For instance, maybe i want to just highly draft posts are just that - drafts.

---
layout: default
---
{% if page.visible!=1 %}
<h1><font color=red>**DRAFT POST: MAY BE INCOMPLETE**</font></h1>
{% endif %}
{{ content }}

and those marked visible: 0 will show that

I found a few guides, but the solution was close but not in any of them.

You'll want to create an assets/css/style.scss which adds to the existing style sheet.

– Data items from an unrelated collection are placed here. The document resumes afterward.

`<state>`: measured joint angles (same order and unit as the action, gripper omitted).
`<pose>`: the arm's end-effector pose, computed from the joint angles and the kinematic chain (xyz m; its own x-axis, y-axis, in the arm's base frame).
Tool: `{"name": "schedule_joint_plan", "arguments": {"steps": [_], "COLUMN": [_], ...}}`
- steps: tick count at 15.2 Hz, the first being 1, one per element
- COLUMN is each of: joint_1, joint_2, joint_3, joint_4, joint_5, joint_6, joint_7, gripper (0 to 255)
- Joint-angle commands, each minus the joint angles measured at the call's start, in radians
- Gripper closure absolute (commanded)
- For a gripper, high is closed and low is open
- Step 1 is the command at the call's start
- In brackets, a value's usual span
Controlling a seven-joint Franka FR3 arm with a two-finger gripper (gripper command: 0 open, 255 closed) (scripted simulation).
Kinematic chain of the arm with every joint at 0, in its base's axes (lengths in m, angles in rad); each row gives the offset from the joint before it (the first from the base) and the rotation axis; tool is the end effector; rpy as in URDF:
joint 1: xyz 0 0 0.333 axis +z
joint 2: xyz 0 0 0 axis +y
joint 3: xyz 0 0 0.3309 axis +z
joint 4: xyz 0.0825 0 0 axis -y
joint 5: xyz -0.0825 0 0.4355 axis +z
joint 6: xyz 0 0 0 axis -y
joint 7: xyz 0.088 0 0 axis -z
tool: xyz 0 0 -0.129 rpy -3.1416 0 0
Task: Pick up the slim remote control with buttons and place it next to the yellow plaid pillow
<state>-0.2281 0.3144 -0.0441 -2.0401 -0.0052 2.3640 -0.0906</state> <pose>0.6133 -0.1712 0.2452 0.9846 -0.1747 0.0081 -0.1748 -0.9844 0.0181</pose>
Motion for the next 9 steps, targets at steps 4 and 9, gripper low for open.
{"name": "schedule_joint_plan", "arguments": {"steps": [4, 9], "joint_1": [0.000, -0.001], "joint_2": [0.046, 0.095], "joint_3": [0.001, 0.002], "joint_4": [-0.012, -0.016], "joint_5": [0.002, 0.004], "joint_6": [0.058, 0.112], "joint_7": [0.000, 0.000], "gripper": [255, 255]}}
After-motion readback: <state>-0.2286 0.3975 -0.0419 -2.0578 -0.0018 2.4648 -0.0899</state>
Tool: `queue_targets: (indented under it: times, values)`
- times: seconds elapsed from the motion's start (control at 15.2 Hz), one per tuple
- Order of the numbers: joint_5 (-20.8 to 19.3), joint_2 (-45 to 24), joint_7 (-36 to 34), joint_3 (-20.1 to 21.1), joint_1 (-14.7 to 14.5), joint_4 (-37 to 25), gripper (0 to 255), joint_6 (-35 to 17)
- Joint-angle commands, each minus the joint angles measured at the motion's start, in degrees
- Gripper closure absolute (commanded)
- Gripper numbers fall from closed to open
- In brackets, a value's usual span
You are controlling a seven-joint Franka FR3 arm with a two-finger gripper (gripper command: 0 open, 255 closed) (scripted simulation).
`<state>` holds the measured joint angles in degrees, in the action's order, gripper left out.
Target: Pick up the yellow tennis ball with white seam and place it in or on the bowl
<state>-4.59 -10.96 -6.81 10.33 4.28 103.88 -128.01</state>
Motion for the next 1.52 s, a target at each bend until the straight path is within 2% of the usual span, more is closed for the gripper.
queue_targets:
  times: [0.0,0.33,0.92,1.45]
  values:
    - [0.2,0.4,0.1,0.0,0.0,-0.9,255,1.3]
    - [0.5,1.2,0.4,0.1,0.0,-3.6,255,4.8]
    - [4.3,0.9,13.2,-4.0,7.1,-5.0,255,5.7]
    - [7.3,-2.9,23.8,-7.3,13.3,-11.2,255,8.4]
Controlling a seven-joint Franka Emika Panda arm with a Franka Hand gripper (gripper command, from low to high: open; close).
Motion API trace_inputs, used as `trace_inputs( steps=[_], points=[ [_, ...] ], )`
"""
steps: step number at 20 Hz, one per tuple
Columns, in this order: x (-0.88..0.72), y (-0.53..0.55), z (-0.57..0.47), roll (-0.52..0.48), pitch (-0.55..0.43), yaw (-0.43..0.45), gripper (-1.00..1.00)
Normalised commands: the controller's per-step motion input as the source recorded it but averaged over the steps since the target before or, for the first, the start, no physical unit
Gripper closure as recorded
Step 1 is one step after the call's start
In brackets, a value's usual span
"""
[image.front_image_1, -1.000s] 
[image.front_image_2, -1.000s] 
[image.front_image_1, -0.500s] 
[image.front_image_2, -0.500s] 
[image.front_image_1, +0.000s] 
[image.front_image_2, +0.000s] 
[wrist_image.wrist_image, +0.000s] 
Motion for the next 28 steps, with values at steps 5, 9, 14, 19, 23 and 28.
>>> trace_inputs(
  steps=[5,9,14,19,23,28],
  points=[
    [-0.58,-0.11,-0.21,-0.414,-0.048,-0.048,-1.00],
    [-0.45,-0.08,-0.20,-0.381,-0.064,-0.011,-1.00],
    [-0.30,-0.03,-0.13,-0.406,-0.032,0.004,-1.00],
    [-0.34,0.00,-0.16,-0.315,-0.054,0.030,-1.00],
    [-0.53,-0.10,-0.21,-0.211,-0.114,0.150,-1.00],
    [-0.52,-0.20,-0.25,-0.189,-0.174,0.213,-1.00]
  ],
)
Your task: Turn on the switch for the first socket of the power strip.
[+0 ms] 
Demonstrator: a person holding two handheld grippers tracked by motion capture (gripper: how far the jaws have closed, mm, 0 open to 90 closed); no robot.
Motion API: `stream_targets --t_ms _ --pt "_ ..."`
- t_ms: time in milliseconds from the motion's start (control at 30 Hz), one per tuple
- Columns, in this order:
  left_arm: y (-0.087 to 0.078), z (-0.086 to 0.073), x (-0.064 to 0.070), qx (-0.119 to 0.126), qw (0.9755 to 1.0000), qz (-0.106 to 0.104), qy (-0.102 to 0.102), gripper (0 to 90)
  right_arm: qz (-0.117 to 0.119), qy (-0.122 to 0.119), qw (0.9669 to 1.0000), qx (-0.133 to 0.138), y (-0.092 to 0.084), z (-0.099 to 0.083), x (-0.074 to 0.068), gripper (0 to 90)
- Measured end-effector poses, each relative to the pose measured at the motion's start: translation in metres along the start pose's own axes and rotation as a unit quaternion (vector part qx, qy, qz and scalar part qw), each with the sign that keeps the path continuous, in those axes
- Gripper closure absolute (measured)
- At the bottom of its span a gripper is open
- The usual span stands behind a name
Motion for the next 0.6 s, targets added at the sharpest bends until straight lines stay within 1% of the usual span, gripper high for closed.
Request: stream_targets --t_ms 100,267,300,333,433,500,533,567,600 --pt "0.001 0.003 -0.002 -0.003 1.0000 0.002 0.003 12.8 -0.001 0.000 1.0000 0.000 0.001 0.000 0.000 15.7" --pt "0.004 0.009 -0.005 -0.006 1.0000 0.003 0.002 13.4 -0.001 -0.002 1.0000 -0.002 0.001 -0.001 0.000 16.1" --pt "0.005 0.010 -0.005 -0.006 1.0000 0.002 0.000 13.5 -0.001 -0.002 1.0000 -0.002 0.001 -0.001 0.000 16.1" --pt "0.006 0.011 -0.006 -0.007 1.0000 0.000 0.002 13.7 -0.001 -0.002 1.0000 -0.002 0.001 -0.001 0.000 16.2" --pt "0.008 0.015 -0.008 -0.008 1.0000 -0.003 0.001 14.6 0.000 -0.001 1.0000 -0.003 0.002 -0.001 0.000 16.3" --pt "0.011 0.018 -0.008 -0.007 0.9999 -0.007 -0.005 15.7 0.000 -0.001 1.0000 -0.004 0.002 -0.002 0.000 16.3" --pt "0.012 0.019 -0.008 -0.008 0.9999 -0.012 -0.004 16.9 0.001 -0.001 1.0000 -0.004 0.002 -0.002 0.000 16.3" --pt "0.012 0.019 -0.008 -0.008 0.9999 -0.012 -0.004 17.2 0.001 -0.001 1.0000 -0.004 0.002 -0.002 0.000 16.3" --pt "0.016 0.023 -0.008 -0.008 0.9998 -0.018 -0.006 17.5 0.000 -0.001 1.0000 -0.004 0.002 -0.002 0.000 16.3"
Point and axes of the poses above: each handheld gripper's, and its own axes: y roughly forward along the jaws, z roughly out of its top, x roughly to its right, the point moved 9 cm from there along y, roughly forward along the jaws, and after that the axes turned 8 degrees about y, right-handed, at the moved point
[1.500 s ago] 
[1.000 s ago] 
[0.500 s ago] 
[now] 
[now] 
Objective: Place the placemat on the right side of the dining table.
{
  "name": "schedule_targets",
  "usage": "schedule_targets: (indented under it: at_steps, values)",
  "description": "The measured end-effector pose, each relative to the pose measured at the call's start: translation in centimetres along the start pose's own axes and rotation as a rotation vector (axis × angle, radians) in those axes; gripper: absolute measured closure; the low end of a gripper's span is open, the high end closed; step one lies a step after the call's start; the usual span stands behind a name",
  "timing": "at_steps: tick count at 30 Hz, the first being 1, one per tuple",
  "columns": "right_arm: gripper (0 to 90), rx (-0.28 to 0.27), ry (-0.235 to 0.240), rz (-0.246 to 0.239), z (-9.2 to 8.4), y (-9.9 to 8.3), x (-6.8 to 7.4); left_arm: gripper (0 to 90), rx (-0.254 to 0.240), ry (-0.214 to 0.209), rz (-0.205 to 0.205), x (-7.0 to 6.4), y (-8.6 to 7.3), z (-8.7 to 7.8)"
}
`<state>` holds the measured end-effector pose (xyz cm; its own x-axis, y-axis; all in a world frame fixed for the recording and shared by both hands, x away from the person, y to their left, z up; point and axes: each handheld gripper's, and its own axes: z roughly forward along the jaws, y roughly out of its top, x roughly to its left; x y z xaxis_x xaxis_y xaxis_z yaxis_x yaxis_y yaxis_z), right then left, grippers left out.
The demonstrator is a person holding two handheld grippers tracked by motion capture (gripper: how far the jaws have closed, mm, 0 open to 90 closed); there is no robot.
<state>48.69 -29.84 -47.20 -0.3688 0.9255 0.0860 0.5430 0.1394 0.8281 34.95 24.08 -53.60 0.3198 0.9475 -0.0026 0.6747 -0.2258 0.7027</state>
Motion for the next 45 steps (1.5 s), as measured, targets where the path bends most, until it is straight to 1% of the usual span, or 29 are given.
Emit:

Then you can set the header to visibility of none:

assets/css/style.scss:

---
---
 
@import "{{ site.theme }}";
 
#header {
  display: none !important;
}
 
.btn {
  display: none !important;
}

I then pushed, created a PR and completed it to make it live:

Summary

In this article we started by creating a new Github repo with our username/org and then setting up a basic blog with Github pages.  We then setup Jekyll with a new theme and showed how to post blog posts and pages.  

We then added a personal DNS entry and explored local testing.  Lastly we updated our templates to hide future/deprecated posts with a visibility flag and hide the "view on Github" link header for pages that might not need it.